You can’t keep doing that for two main reasons:
The first one being that when you are not acknowledging negative feelings, you may come across to others like you don’t have them, thus making you something that you are not.
You may appear as non-relatable, which you are not.
You may also be giving off the wrong message – that you have no problems and that others shouldn’t bother you with theirs.
People might find you annoying or difficult to connect with. Imagine trying to have a meaningful relationship with someone who just dismissed anxiety, fear or even sadness?
It’s completely unfathomable when, as human beings, we just want a connection with others.

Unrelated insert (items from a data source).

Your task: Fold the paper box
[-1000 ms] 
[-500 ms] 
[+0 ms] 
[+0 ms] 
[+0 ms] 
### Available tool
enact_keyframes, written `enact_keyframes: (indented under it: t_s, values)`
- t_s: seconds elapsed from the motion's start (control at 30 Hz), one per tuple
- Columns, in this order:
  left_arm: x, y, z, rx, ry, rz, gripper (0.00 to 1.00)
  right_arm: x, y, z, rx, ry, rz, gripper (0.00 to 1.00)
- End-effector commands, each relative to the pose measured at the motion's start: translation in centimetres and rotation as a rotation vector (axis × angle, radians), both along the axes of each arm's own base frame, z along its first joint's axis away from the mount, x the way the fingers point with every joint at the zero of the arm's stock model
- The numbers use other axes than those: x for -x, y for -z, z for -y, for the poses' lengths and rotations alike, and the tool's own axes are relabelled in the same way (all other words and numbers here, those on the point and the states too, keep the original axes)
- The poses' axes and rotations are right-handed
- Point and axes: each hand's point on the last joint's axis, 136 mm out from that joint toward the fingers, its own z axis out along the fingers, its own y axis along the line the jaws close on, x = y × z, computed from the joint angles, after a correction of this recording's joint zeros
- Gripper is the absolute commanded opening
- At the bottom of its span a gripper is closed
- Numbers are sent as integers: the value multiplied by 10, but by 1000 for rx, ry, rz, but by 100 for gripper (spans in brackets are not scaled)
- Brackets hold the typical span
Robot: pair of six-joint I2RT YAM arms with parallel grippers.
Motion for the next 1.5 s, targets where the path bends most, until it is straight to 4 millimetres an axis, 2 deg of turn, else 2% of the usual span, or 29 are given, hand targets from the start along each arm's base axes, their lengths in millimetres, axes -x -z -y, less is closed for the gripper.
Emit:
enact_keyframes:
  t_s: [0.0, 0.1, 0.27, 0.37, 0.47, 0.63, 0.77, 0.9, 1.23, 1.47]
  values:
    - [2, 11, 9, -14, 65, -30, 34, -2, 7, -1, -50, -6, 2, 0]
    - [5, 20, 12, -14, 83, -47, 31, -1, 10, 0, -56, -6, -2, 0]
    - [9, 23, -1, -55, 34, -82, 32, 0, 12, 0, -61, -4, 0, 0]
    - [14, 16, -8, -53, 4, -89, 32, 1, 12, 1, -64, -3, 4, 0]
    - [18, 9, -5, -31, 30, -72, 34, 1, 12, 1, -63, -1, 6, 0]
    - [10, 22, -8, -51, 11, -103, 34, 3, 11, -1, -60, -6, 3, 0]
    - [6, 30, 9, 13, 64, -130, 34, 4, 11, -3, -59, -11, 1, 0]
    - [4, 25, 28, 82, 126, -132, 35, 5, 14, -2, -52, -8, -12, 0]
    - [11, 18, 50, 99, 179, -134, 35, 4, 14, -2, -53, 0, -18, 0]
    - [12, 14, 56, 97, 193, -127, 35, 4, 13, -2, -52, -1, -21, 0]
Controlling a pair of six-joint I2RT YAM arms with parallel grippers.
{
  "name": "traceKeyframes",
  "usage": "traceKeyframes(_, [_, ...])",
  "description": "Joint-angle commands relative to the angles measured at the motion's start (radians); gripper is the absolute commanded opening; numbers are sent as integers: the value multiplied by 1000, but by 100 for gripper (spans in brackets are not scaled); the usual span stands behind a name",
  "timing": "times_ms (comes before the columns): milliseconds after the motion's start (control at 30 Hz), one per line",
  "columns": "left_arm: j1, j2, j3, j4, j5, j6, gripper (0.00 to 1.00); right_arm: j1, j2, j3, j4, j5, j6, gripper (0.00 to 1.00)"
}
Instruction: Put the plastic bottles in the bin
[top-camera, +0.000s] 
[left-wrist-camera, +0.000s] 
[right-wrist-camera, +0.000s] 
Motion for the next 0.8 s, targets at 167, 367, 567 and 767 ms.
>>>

The second one is that by avoiding the difficult emotions, you dismiss essential and valuable information.
When you are frightened, it’s your emotions telling you that you need to be paying attention to what is around you.
Emotions are information at a given moment.
Obviously, your emotions will not be able to tell you what to do, or how to react, but intuitively, if in-tune with your emotions, – and especially the negative ones – you will be able to make an informed decision on what to do.
How can I change this behavior?
1. Accept all emotions
In order to change this nefarious behavior, you have to be willing to accept ALL emotions – what you esteem as “good” or “bad”.
When you are in-tune with what and how you feel, you are able to cope with what life throws at you.
2. Control your emotions
In addition, once you can control these emotions you can be your own master.
You do not have to be subjected to what surrounds you when you accept your emotions.
Of course, unpleasantness, sadness, anxiety ( … ), don’t go away that easily.
By acknowledging these, it’s easier to get them off your chest and, the proverbial weight on your shoulders is lifted, even if the process is much harder than pretending everything is all good!
3. You cannot be positive 24/7
While it is hard to face the negatives in our life, it’s also hard to be a positive bunny 24/7!!
It truly is unhealthy to constantly push away the negative emotions you are feeling and only concentrate on the positive.
If you have an inkling that you may be communicating the wrong type of positive energy, you may need to re-evaluate your doings and break the cycle.
Being accepting of both good and bad emotions, we are encouraged to face the reality of the problem, but more importantly, find those solutions.
This will help in maintaining a healthy balance with our emotions as well as those surrounding us.
4. Try & find balance
We know that life cannot just be black or white.
One can imagine that toxic positivity is one color and we set aside the others, because we do not want to be confronted with or confront the hurt, the pain, the awful feelings that come with being an emotional human being.
By having a colorless mindset, you are not only hurting yourself, but those that you care about.
5. Know your boundaries
Boundaries also need to be set with the people who may be influencing you with their toxic positivity.
Your feelings are important and your experiences are valid.
Never let anyone tell you that what you are feeling “happens” and will “pass” and not help you through those feelings or guide you to someone who can.
Life is short people, you need to take advantage of every single day – even if that day, it hurts like hell. Through kindness, benevolence, patience and the right tools, we can all get through those bad days – together.